Exercise objective:
Nothing is to be altered; the data must be repeated exactly.

Supplied information:
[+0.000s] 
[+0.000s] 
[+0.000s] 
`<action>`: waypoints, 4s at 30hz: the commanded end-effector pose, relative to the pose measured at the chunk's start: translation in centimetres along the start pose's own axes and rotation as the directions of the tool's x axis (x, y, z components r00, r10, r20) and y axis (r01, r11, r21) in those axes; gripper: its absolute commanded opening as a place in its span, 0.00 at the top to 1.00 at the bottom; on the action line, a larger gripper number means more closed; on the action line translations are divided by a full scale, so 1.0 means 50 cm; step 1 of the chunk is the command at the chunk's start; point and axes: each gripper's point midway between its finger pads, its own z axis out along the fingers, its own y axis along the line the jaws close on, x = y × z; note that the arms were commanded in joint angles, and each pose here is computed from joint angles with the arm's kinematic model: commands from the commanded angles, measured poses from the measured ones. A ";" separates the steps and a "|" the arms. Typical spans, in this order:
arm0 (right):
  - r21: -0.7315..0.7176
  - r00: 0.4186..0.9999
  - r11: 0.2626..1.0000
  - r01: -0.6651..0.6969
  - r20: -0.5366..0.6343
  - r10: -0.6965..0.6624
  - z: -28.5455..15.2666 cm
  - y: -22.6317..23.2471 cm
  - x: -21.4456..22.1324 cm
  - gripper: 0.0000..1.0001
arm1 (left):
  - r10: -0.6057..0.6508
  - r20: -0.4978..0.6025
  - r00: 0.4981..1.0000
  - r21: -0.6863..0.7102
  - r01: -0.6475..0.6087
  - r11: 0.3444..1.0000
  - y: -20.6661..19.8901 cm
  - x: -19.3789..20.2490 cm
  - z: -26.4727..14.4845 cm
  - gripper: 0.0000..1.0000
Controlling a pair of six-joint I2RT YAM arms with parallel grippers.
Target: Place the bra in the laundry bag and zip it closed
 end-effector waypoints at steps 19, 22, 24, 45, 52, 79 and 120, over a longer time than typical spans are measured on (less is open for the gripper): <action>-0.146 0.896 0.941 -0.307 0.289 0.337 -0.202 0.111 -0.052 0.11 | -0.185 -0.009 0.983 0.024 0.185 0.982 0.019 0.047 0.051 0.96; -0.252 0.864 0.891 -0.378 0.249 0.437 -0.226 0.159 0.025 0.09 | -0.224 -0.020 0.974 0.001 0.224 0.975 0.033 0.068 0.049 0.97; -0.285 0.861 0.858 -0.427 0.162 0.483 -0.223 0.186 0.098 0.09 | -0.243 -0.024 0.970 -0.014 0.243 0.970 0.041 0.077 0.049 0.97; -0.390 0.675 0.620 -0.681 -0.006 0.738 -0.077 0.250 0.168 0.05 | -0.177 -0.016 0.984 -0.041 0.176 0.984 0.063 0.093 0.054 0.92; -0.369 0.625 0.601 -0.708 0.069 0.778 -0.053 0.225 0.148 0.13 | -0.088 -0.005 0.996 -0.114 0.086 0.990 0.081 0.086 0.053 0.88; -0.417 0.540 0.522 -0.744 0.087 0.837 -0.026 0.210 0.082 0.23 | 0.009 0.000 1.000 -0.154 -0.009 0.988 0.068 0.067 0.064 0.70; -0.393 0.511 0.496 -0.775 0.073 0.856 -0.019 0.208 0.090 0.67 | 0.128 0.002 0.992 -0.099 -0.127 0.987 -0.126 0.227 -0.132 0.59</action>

Result of the exercise:
[+0.000s] 
[+0.000s] 
[+0.000s] 
`<action>`: waypoints, 4s at 30hz: the commanded end-effector pose, relative to the pose measured at the chunk's start: translation in centimetres along the start pose's own axes and rotation as the directions of the tool's x axis (x, y, z components r00, r10, r20) and y axis (r01, r11, r21) in those axes; gripper: its absolute commanded opening as a place in its span, 0.00 at the top to 1.00 at the bottom; on the action line, a larger gripper number means more closed; on the action line translations are divided by a full scale, so 1.0 means 50 cm; step 1 of the chunk is the command at the chunk's start; point and axes: each gripper's point midway between its finger pads, its own z axis out along the fingers, its own y axis along the line the jaws close on, x = y × z; note that the arms were commanded in joint angles, and each pose here is computed from joint angles with the arm's kinematic model: commands from the commanded angles, measured poses from the measured ones. A ";" separates the steps and a "|" the arms. Typical spans, in this order:
arm0 (right):
  - r21: -0.7315..0.7176
  - r00: 0.4186..0.9999
  - r11: 0.2626..1.0000
  - r01: -0.6651..0.6969
  - r20: -0.5366..0.6343
  - r10: -0.6965..0.6624
  - z: -28.5455..15.2666 cm
  - y: -22.6317..23.2471 cm
  - x: -21.4456..22.1324 cm
  - gripper: 0.0000..1.0001
arm1 (left):
  - r10: -0.6057..0.6508
  - r20: -0.4978..0.6025
  - r00: 0.4981..1.0000
  - r21: -0.6863..0.7102
  - r01: -0.6475..0.6087
  - r11: 0.3444..1.0000
  - y: -20.6661..19.8901 cm
  - x: -19.3789..20.2490 cm
  - z: -26.4727..14.4845 cm
  - gripper: 0.0000..1.0000
Controlling a pair of six-joint I2RT YAM arms with parallel grippers.
Target: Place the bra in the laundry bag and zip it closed
 end-effector waypoints at steps 19, 22, 24, 45, 52, 79 and 120, over a longer time than typical spans are measured on (less is open for the gripper): <action>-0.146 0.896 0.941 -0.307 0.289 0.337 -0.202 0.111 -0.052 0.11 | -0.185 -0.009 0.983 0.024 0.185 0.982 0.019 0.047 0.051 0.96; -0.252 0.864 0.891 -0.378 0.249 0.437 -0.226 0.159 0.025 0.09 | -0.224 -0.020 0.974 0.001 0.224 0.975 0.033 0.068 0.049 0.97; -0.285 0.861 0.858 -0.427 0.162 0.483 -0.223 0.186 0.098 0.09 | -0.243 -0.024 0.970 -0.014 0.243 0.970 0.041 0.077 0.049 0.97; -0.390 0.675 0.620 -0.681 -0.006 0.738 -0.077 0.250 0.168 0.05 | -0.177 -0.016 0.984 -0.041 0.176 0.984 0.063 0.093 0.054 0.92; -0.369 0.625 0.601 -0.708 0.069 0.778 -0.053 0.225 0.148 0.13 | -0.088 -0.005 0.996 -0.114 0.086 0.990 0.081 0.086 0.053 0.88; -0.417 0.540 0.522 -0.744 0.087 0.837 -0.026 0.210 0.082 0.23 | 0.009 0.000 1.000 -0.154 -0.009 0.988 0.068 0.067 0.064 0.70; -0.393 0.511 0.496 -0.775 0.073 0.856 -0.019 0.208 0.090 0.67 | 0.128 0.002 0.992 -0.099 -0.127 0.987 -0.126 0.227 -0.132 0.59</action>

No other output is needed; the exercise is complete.